Abstract

Bone loss is very common in high energy trauma. It could be treated either by amputation and prosthesis or by reconstruction of both bony and soft tissue structures. The choice of treatment in a given case must be based on the assessment of the local and general condition of the patient such as regional neurovascular supply, and the residual articular and muscular function. Reconstruction may require bone grafts, tibiofibular synostosis, free microvascular soft tissue or bone transplants. The use of Ilizarov concept gives another option for treatment of bone defects. In this study, infected tibial fractures were treated using Ilizarov concept. Twenty-eight patients (20 males and 8 females) with open comminuted infected fracture of the tibia were included. After debridement, all cases had variable amount of bone defects and were treated using Ilizarov technique.
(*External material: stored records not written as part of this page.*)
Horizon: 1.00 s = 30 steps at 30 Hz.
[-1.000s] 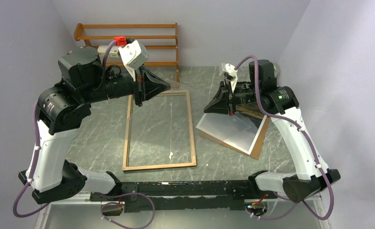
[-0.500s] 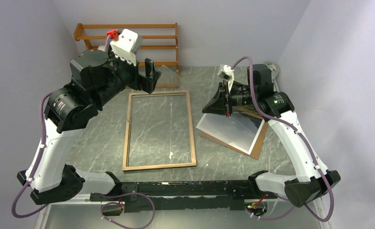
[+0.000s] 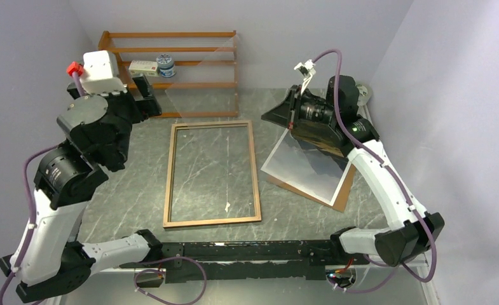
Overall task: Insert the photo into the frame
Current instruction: Pick up the photo frame item at the center of the board, then place the photo frame item in the photo frame.
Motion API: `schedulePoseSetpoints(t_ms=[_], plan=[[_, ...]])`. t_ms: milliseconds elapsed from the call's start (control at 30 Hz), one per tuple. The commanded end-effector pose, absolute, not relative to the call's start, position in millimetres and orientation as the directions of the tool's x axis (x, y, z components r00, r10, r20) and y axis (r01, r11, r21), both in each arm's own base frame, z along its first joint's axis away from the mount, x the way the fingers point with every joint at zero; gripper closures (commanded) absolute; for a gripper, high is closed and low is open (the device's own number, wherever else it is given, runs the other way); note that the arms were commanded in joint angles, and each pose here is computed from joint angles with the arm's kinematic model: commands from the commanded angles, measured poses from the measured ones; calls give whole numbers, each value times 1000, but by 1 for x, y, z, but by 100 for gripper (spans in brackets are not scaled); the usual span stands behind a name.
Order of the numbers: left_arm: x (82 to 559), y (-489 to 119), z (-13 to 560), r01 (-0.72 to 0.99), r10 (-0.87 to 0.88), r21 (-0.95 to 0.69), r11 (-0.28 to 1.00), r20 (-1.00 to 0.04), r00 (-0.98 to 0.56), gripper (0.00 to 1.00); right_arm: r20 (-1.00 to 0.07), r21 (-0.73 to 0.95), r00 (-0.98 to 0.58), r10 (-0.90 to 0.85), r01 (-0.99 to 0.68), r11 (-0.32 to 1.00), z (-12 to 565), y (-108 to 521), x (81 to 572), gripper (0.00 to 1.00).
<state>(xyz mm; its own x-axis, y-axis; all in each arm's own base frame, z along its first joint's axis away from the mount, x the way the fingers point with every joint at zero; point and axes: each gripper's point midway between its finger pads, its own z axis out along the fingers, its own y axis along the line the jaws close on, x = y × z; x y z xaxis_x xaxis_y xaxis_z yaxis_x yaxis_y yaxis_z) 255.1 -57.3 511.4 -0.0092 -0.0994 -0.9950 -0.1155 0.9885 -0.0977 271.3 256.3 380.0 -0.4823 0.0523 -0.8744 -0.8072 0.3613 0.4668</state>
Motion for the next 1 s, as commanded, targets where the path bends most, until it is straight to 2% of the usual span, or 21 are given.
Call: schedulePoseSetpoints(t_ms=[0,167,333,467,533,633,833,967], plan=[[262,-58,484,-188,-136,-123,975,-989,-58,6,-814,581,-504,290,-712,393,421,260,306,100],[285,-85,406,-186,-117,-57,981,-935,-336,6,-713,694,-553,430,-469,546,394,243,348,100],[318,-94,321,-130,-217,-174,976,-766,-605,6,-665,700,-608,433,-306,645,358,231,362,100],[334,-75,257,-200,-308,-239,950,-620,-721,6,-593,727,-683,428,-224,650,332,234,359,100],[339,-57,228,-257,-370,-272,927,-562,-740,6,-553,752,-706,443,-193,631,325,239,353,100],[343,-33,191,-343,-508,-405,848,-431,-746,7,-480,799,-755,447,-166,578,318,255,345,100],[342,3,140,-486,-698,-573,660,-229,-678,24,-373,862,-798,474,-110,494,305,296,337,100],[340,6,123,-510,-718,-587,628,-186,-671,31,-320,874,-819,477,-61,482,288,326,339,100]])
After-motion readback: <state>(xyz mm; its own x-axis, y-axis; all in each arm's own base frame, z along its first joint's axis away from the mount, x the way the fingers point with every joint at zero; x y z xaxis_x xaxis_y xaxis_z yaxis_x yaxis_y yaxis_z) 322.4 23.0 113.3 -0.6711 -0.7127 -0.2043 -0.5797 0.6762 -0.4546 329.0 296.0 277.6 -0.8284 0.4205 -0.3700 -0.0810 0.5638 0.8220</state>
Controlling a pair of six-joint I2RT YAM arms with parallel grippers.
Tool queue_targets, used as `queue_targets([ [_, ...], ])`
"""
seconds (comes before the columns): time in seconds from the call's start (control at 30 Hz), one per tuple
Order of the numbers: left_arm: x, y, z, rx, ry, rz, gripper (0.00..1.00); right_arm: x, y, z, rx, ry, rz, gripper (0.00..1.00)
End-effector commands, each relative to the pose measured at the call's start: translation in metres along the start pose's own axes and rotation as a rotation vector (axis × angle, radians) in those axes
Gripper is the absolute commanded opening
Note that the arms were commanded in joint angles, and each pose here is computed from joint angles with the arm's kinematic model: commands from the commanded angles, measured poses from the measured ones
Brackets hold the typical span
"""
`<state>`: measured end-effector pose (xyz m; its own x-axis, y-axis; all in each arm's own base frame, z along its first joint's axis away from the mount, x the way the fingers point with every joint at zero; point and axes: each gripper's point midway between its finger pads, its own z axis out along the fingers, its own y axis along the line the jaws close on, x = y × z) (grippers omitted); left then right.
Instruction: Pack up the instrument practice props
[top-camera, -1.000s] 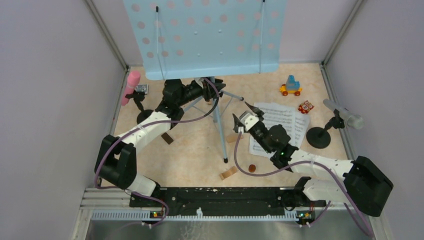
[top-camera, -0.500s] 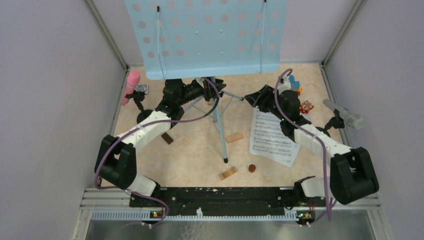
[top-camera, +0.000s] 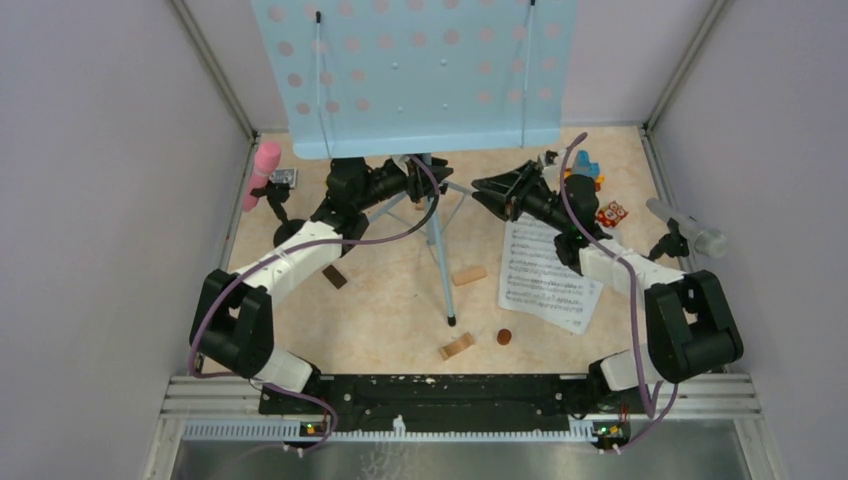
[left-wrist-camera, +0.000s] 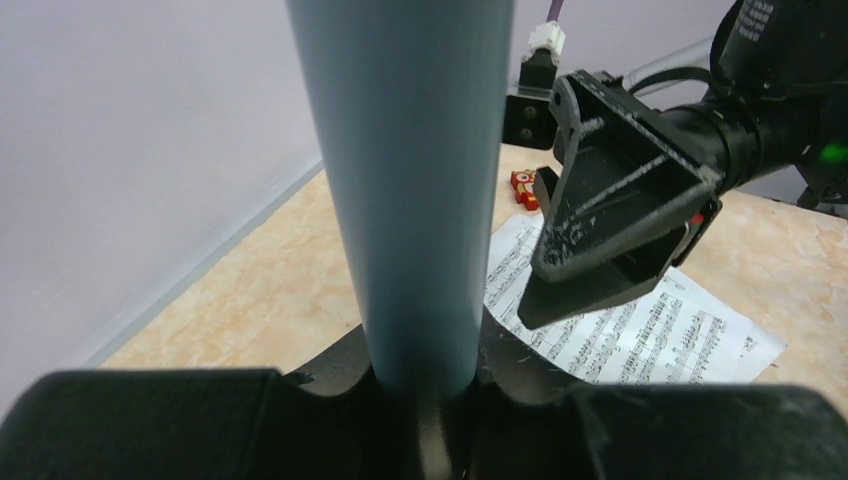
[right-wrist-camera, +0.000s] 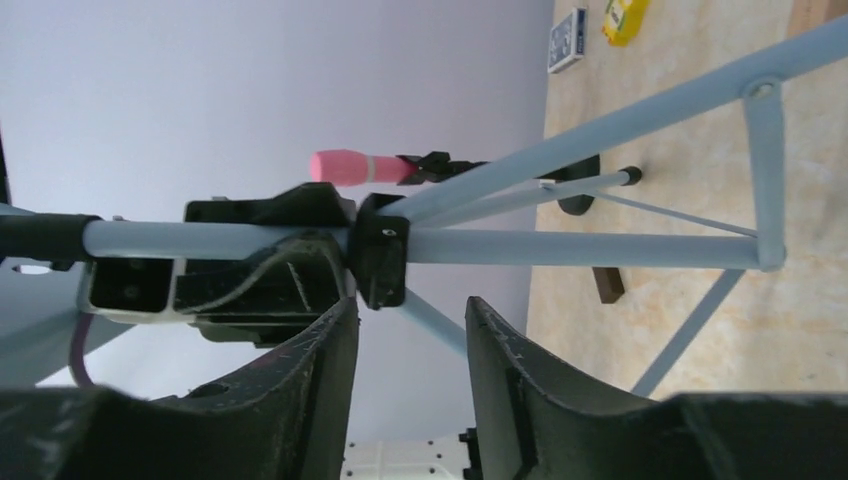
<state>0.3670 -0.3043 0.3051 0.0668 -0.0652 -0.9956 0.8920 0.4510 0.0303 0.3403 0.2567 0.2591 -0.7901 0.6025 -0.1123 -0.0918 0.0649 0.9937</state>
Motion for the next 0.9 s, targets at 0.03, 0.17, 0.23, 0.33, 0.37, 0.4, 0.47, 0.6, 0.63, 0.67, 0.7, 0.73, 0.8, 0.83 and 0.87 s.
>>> queue_targets([
  [0.03, 0.070, -0.025, -0.002, 0.091, 0.196, -0.115, 0.00, -0.004, 0.054, 0.014, -0.090, 0.016, -0.010, 0.42],
  [0.17, 0.068, -0.025, -0.002, 0.090, 0.194, -0.112, 0.00, 0.004, 0.060, 0.028, -0.091, 0.070, -0.036, 0.42],
  [0.23, 0.067, -0.025, -0.002, 0.090, 0.193, -0.109, 0.00, 0.010, 0.065, 0.033, -0.104, 0.104, -0.049, 0.42],
  [0.33, 0.067, -0.025, -0.002, 0.090, 0.193, -0.107, 0.00, 0.014, 0.061, 0.037, -0.093, 0.122, -0.046, 0.40],
  [0.37, 0.068, -0.025, -0.002, 0.091, 0.194, -0.110, 0.00, 0.014, 0.057, 0.037, -0.078, 0.114, -0.047, 0.39],
  [0.4, 0.068, -0.025, -0.002, 0.093, 0.195, -0.109, 0.00, 0.014, 0.052, 0.037, -0.062, 0.109, -0.051, 0.38],
  [0.47, 0.068, -0.025, -0.001, 0.093, 0.195, -0.112, 0.00, 0.016, 0.042, 0.038, -0.022, 0.102, -0.062, 0.35],
  [0.6, 0.069, -0.026, -0.001, 0.101, 0.196, -0.116, 0.00, 0.022, 0.033, 0.040, 0.009, 0.110, -0.082, 0.33],
  [0.63, 0.069, -0.026, -0.001, 0.101, 0.197, -0.117, 0.00, 0.025, 0.034, 0.041, 0.004, 0.117, -0.081, 0.33],
  [0.67, 0.068, -0.026, -0.001, 0.101, 0.194, -0.115, 0.00, 0.027, 0.034, 0.043, 0.003, 0.124, -0.080, 0.33],
  [0.7, 0.068, -0.026, -0.001, 0.099, 0.194, -0.114, 0.00, 0.029, 0.033, 0.045, 0.002, 0.134, -0.080, 0.33],
  [0.73, 0.067, -0.026, -0.001, 0.097, 0.194, -0.113, 0.00, 0.031, 0.035, 0.047, -0.002, 0.141, -0.081, 0.33],
  [0.8, 0.067, -0.026, -0.002, 0.097, 0.194, -0.112, 0.00, 0.035, 0.033, 0.051, -0.004, 0.154, -0.081, 0.31],
  [0.83, 0.067, -0.026, -0.002, 0.099, 0.193, -0.112, 0.00, 0.036, 0.034, 0.053, -0.010, 0.159, -0.080, 0.28],
  [0.87, 0.067, -0.026, -0.002, 0.099, 0.194, -0.112, 0.00, 0.037, 0.033, 0.054, -0.014, 0.165, -0.078, 0.24],
])
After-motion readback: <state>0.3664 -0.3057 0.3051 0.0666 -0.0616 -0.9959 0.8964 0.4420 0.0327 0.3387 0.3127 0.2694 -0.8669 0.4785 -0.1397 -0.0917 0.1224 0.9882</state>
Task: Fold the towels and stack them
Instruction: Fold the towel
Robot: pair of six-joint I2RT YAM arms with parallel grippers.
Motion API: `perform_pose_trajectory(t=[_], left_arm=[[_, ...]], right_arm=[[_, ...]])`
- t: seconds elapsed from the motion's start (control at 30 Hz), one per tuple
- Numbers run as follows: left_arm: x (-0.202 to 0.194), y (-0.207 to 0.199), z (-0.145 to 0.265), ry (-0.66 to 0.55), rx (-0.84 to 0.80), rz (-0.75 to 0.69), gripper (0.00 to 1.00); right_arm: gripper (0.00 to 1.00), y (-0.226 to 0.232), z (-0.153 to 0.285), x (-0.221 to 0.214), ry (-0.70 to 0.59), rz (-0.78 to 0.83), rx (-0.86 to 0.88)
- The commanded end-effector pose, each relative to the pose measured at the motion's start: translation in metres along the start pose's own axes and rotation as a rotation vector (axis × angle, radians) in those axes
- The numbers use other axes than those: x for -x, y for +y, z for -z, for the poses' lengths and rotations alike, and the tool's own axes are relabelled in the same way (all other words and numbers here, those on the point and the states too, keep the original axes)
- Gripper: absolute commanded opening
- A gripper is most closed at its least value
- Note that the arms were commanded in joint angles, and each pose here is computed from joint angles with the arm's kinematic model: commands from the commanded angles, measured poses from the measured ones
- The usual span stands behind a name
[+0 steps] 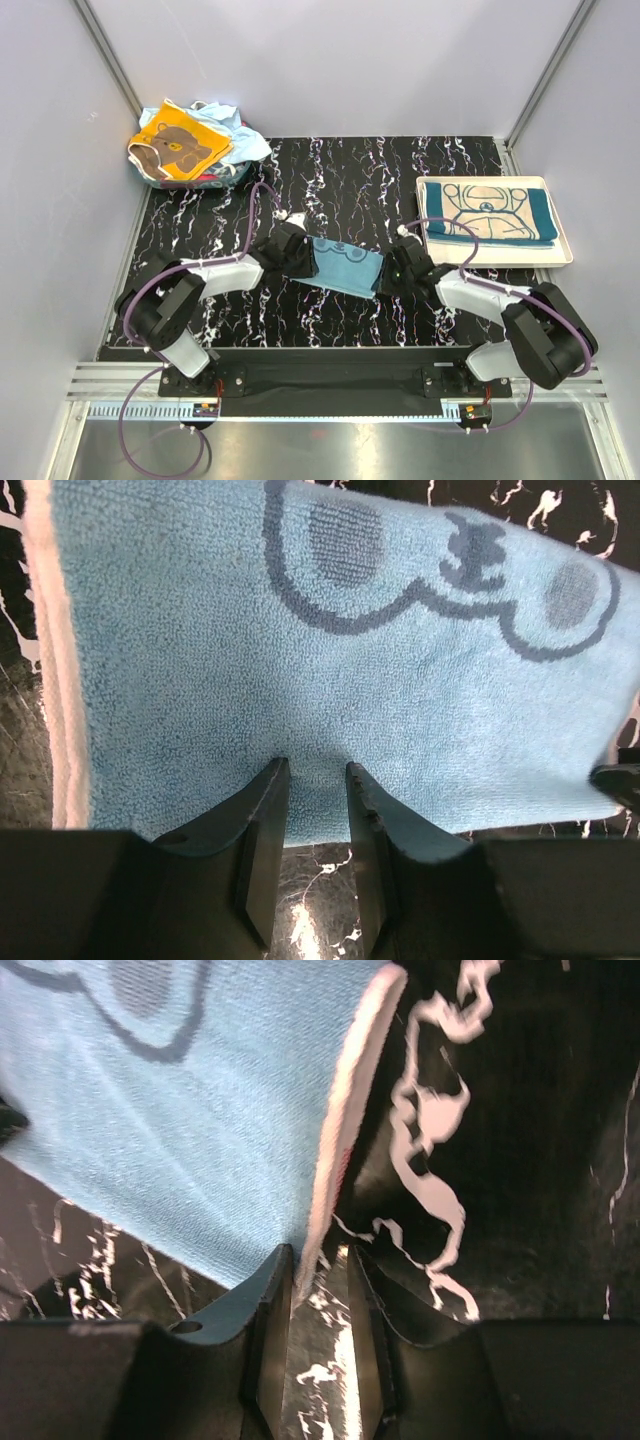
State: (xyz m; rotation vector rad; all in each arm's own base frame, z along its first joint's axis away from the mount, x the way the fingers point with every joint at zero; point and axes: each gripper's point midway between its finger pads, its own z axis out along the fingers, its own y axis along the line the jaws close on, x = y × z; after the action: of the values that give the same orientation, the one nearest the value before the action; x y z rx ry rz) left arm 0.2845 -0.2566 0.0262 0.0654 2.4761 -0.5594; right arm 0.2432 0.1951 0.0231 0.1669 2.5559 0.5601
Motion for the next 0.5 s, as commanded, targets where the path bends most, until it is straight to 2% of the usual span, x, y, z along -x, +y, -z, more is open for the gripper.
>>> perform_pose_trajectory(t=[0.0, 0.47], left_arm=[[0.003, -0.005, 0.004, -0.037, -0.015, 0.011, 0.34], [0.046, -0.037, 0.026, -0.103, -0.054, -0.031, 0.35]], right_arm=[[0.35, 0.006, 0.006, -0.002, -0.021, -0.017, 0.039], [0.37, 0.013, 0.026, 0.022, -0.097, 0.006, 0.027]])
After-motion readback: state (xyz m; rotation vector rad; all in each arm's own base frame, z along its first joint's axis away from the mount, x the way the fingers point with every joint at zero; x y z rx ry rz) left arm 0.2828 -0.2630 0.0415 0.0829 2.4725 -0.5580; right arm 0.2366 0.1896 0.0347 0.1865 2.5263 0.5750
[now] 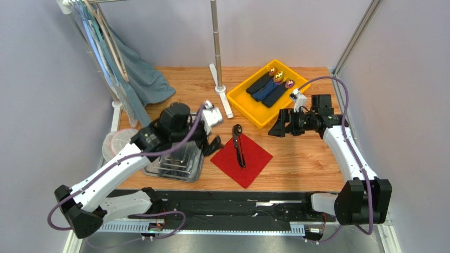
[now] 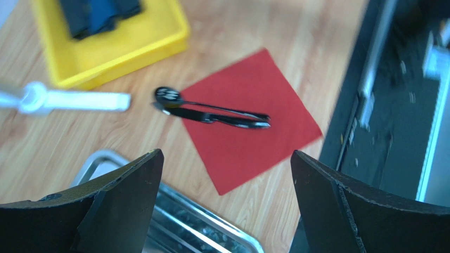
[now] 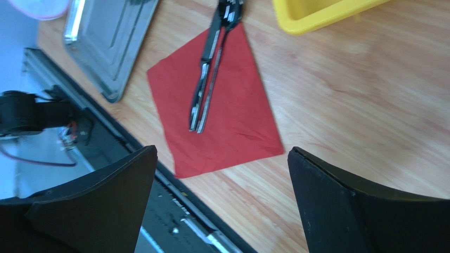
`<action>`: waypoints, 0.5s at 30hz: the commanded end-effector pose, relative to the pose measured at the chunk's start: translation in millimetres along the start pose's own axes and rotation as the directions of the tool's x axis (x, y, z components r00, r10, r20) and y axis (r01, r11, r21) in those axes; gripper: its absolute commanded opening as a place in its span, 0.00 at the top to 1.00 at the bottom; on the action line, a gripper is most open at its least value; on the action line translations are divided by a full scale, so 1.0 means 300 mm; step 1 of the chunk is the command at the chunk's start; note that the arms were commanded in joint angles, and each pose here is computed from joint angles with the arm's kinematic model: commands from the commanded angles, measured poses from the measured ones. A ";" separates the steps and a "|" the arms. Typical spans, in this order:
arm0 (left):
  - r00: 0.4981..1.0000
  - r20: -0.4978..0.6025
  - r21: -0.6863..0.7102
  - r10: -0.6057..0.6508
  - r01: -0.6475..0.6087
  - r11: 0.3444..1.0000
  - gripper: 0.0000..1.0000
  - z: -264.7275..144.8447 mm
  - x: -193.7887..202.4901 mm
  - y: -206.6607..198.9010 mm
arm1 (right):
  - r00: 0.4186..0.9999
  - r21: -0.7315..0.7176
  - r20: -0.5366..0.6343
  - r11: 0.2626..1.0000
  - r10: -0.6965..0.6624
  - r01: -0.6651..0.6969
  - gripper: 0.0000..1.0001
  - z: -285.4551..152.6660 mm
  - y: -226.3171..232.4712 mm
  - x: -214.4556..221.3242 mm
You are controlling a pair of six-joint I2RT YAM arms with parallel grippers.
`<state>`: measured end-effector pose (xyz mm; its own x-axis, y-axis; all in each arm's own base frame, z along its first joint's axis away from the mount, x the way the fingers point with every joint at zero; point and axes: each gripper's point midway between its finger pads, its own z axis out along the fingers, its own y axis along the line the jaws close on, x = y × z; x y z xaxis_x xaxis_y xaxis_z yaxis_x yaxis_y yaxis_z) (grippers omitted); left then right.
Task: Place the utensils on the paper napkin and roll it up
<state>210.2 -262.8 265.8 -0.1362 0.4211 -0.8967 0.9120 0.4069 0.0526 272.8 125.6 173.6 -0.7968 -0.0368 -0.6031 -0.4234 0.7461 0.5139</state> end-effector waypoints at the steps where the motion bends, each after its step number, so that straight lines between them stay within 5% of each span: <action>1: 0.922 0.023 0.258 0.388 -0.380 0.888 0.01 0.102 0.173 -0.216 | 0.984 -0.166 -0.114 0.974 0.140 -0.157 0.00 0.047 0.085 0.043; 4: 0.886 0.033 0.308 0.463 -0.449 0.839 0.16 0.182 0.235 -0.298 | 0.954 -0.179 -0.206 0.950 0.219 -0.257 0.00 0.066 0.087 0.090; 7: 0.871 0.041 0.361 0.490 -0.470 0.806 0.41 0.269 0.279 -0.371 | 0.931 -0.172 -0.252 0.934 0.266 -0.313 0.00 0.074 0.087 0.125; 15: 0.825 0.055 0.435 0.563 -0.527 0.730 0.63 0.456 0.359 -0.506 | 0.912 -0.126 -0.282 0.932 0.296 -0.341 0.05 0.072 0.071 0.194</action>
<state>110.7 -349.7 87.9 0.3126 0.6368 -0.7048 0.9495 -0.2291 0.2142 236.2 152.3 130.2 -0.9720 -0.0024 -0.2350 -0.1837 0.6314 0.7534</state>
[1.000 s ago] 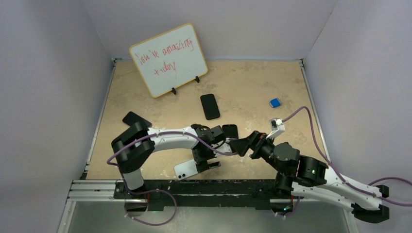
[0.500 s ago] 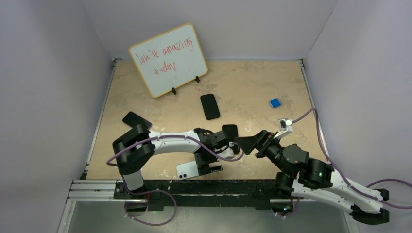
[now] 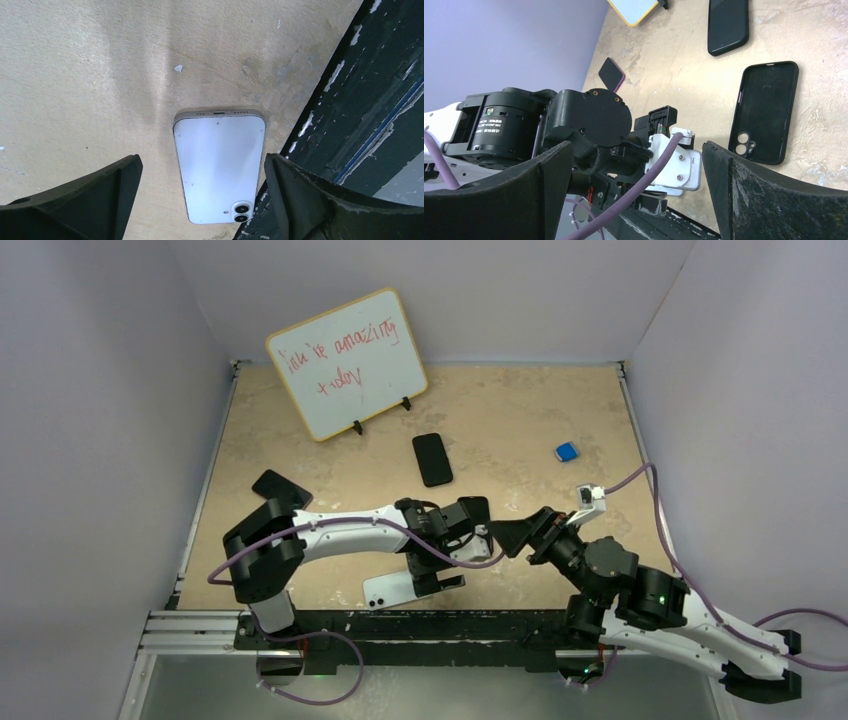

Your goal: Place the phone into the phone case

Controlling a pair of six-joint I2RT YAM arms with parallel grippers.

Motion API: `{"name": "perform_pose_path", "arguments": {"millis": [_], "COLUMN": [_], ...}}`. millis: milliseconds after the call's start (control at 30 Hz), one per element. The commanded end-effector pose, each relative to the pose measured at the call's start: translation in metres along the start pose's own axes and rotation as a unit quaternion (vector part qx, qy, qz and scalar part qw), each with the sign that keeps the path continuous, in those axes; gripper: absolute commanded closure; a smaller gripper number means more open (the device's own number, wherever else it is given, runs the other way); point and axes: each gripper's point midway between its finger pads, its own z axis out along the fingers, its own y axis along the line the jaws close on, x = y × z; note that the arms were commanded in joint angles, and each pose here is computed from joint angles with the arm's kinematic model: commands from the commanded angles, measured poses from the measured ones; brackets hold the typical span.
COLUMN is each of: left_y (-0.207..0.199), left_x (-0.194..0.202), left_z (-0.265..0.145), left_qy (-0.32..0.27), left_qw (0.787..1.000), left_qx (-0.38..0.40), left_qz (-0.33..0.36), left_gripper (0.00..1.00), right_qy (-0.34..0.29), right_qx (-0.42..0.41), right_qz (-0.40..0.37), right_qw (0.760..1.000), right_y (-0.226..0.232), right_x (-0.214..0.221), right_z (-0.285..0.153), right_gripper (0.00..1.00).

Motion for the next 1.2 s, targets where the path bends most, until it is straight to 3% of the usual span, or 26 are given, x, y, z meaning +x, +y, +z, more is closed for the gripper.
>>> {"name": "perform_pose_path", "arguments": {"millis": [0, 633, 900, 1167], "left_y": [-0.010, 0.004, 0.004, 0.032], "left_x": [0.007, 0.033, 0.024, -0.001], "left_z": [0.003, 0.035, 0.032, 0.020], "left_qy": [0.013, 0.063, 0.032, -0.019], "left_qw": [1.000, 0.997, 0.999, 0.999], "left_qx": [0.017, -0.027, -0.022, -0.015], "left_qz": [0.007, 0.032, 0.024, -0.023], "left_gripper": [0.02, 0.01, 0.09, 0.23], "right_qy": [-0.032, -0.036, -0.030, -0.010], "right_qx": [-0.023, -0.021, -0.025, -0.028], "right_qz": [0.026, 0.026, 0.029, 0.035], "right_qw": [0.999, 0.999, 0.999, 0.999], "right_y": [0.016, 0.018, 0.018, 0.013], "right_x": [-0.027, -0.031, -0.026, -0.011], "right_z": [-0.013, -0.012, -0.011, -0.010], "right_gripper": [0.01, 0.01, 0.01, 0.02]}}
Follow-up was for at least 1year. Filling of the bone defect was achieved either by compression-distraction method in 13 cases (group I) or by means of bone transport in the other 15 cases (group II). The results were judged as excellent in 16 patients, good in 9 and fair in 2, while one patient was of poor result. Type of fracture, age of the patient and sex had no statistically significant relation with the final end results. Furthermore, there was no significant difference between the two groups. The average external fixator index was 45days/cm (range from 35 to 70days/cm). The mean external fixator index was less in group I. In the management of infected comminuted tibial shaft fractures, bone transport is indicated for the treatment of major bone loss, whereas compression-distraction is suitable only for treating less extensive bone gaps.